Howard Schmidt Achieves Rock-Star Status
Howard Schmidt doesn't look like one, but he's a rock star in the cybersecurity universe. As proof: the White House cybersecurity coordinator will headline the biggest IT security show of them all, the RSA Conference in San Francisco this week.
Schmidt will give not one, but two performances Tuesday: The keynote address at midday and an early evening town-hall-style meeting, where he'll field questions from adoring fans and, no doubt, some critics of administration cybersecurity policy.
This will be Schmidt's second public appearance since becoming cybersecurity coordinator six weeks ago. He received a warm welcome as the keynoter at the State of the Internet Conference in Washington in late January, answering attendee questions before holding an impromptu press conference. He enjoys working a crowd, and he's good at it, too.
Schmidt's remarks will be followed closely because of what seems to be a worsening milieu for cybersecurity, with virtual attacks on Google, Intel and other businesses continuing to capture headlines and the former Director of National Intelligence Michael McConnell declaring that America would lose a cyber war if one were held now.
The cybersecurity coordinator isn't as pessimistic as McConnell about the state of our cyber readiness, at least based on his recent remarks, but Schmidt recognizes a lot of hard word is needed and cooperation among our governments, the private sector and international allies to assure the security of government systems and the nation's critical IT infrastructure.

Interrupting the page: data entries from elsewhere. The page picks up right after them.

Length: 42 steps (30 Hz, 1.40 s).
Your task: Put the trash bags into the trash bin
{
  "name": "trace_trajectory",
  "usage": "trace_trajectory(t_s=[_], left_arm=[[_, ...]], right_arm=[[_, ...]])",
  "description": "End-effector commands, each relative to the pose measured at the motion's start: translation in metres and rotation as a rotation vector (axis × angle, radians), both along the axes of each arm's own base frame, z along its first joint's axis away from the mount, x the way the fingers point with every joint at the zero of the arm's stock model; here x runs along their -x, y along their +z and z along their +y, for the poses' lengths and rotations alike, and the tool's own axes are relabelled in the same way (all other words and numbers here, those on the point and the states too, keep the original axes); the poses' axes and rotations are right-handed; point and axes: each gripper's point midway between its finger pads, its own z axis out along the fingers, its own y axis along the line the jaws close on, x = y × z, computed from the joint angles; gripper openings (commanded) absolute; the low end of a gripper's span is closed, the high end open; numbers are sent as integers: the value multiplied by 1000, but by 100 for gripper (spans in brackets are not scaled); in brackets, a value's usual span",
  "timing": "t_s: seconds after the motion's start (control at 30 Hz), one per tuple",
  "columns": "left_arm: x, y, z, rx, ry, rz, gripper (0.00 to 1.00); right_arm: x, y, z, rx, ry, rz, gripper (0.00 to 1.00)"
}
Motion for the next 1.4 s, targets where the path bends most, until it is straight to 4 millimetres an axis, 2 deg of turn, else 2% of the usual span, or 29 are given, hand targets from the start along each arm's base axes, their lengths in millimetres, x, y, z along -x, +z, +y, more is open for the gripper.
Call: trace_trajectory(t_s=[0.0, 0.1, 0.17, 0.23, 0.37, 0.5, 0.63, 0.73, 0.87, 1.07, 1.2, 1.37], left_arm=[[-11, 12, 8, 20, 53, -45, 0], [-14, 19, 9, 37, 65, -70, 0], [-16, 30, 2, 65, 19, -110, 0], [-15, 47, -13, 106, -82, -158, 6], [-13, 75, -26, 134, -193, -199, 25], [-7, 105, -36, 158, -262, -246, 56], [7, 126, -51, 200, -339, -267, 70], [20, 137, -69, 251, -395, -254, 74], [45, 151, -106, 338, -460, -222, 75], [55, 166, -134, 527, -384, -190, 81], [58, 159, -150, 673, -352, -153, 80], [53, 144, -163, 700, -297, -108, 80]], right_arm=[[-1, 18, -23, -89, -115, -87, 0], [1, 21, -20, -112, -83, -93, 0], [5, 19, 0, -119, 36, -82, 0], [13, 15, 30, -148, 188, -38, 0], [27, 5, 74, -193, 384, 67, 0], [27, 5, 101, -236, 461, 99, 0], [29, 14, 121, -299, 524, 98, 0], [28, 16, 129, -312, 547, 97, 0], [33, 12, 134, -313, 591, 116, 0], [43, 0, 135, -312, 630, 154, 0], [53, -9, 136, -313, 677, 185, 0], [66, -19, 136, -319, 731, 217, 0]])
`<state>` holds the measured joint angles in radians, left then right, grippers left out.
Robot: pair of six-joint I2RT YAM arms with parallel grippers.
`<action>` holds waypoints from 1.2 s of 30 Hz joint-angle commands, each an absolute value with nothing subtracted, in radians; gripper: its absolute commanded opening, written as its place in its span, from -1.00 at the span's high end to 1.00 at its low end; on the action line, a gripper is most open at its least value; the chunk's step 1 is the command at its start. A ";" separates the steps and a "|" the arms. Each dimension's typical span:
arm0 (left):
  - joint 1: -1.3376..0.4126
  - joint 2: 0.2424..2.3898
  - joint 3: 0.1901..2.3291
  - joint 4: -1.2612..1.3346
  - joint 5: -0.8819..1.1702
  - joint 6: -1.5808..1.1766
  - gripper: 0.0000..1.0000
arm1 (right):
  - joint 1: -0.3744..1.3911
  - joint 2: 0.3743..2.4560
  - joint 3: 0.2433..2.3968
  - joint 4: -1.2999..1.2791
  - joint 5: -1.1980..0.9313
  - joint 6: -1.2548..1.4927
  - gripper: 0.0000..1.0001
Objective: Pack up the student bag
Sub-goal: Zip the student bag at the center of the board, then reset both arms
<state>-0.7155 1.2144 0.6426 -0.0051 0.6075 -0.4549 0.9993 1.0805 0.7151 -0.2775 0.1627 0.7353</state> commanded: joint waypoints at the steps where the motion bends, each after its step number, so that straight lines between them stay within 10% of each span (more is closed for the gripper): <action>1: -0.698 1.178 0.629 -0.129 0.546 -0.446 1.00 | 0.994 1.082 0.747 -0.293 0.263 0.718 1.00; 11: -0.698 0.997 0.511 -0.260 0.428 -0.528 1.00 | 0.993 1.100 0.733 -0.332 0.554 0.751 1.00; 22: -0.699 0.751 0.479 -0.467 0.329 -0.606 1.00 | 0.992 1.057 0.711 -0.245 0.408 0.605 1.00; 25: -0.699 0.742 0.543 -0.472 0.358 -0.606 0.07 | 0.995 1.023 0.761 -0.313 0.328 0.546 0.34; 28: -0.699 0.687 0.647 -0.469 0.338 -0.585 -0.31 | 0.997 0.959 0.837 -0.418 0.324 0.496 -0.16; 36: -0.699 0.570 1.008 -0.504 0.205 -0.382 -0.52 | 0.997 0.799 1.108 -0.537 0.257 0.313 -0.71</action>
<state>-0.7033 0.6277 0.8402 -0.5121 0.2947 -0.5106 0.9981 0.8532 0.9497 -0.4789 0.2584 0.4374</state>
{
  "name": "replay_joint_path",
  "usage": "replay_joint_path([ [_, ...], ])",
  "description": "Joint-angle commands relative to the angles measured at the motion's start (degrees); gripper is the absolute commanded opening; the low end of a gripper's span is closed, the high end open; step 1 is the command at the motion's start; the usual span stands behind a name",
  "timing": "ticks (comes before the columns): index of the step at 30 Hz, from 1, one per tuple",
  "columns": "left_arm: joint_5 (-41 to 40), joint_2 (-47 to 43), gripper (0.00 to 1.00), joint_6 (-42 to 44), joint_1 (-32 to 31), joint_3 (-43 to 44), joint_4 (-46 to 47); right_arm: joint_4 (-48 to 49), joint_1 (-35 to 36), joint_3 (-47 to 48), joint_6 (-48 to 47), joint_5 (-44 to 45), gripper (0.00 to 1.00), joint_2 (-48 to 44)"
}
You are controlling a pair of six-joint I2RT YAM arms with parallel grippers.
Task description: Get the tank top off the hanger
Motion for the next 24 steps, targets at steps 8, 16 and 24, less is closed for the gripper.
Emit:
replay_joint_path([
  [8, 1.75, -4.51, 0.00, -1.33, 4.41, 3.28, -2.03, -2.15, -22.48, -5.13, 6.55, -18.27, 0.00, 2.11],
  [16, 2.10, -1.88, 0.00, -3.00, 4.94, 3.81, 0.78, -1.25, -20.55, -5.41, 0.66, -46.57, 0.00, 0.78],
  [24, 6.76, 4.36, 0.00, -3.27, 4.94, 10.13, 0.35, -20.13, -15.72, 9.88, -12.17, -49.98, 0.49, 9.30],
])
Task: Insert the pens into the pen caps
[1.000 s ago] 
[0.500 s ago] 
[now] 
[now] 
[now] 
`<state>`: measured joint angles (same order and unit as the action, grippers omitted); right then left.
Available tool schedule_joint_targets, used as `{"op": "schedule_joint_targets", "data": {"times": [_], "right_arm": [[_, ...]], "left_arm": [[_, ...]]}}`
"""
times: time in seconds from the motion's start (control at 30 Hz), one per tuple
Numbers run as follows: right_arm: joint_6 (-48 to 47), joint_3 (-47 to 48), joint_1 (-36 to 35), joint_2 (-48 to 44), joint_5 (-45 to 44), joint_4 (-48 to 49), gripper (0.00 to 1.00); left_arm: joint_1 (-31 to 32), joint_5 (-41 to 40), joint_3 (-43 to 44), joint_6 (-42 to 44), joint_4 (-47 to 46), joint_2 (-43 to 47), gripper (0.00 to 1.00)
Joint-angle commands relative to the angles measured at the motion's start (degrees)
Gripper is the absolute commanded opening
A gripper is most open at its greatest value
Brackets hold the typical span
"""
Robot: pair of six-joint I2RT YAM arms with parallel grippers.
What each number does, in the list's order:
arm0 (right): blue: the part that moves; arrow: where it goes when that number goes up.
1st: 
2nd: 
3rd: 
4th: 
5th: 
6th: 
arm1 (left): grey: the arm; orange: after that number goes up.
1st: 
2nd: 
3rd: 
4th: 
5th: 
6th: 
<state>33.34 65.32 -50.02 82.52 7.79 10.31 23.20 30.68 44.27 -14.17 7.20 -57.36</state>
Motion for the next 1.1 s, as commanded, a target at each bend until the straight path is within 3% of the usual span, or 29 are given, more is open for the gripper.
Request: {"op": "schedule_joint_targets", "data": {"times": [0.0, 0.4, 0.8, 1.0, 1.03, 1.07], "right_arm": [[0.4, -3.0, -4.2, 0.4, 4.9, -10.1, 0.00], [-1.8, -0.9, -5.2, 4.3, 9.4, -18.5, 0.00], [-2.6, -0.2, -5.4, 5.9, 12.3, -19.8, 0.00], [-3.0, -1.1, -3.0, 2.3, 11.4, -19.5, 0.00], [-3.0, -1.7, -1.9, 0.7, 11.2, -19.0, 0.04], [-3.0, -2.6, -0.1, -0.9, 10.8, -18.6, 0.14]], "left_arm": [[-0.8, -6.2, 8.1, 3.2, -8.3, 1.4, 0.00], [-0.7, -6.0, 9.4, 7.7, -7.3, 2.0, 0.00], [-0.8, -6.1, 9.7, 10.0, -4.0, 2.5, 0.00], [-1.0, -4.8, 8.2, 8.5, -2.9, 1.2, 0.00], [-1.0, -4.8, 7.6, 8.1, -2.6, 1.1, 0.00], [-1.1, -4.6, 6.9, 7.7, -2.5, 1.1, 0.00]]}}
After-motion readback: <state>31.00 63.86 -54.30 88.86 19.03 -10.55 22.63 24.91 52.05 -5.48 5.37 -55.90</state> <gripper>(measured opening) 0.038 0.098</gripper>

RSA gives Schmidt the platform to assert not necessarily his own leadership but that of Obama administration in meeting our cybersecurity challenges. Some disappointed allies of the president, including a few on Capitol Hill, have called on the White House to become more assertive in defining and leading the national cybersecurity agenda.
Schmidt's appearance will be the second straight year that a top Obama White House cybersecurity leader will address RSA with much anticipation. Last year, Melissa Hathaway delivered a keynote address just weeks after she handed Obama her 60-day review of the federal government's cybersecurity practices.
It was Hathaway's first public speech as a top presidential cybersecurity adviser and the buzz surrounding her appearance was intense. But her speech disappointed many attendees because of its vagueness. "Clearly, Melissa was asked by the administration not to provide any details on the specific recommendations provided in the report prior to them being vetted by the administration," Homeland Security CIO Richard Spires, then an independent consultant, said at the time.
Indeed, it would be five weeks later before President Obama would make a major cybersecurity speech in the White House that outlined his cyberspace policy based on the Hathaway-led research initiative.
Hathaway's back at RSA this year, this time as an independent consultant to the likes of Cisco and the Harvard Kennedy School, but no longer as a headliner. She's a participant in a panel - sandwiched between Schmidt's two appearances - entitled Delivering a Unified and Resilient National Cybersecurity Framework, along with her new client, Cisco Chief Security Officer John Stewart.
Hathaway remains popular within cybersecurity circles and has the freedom to be more forthright about her views, something she's has shown since leaving government service in August.
RSA is attracting a slew of current and former government leaders - Homeland Security Secretary Janet Napolitano and her processor Michael Chertoff; FBI Director Robert Mueller; Chris Painter, who served as an acting senior White House cybersecurity adviser till Schmidt's appointment; and former White House cybersecurity adviser Richard Clarke - and when the week is over, perhaps we'll have a better idea of the type of leadership on cybersecurity emanating from Washington.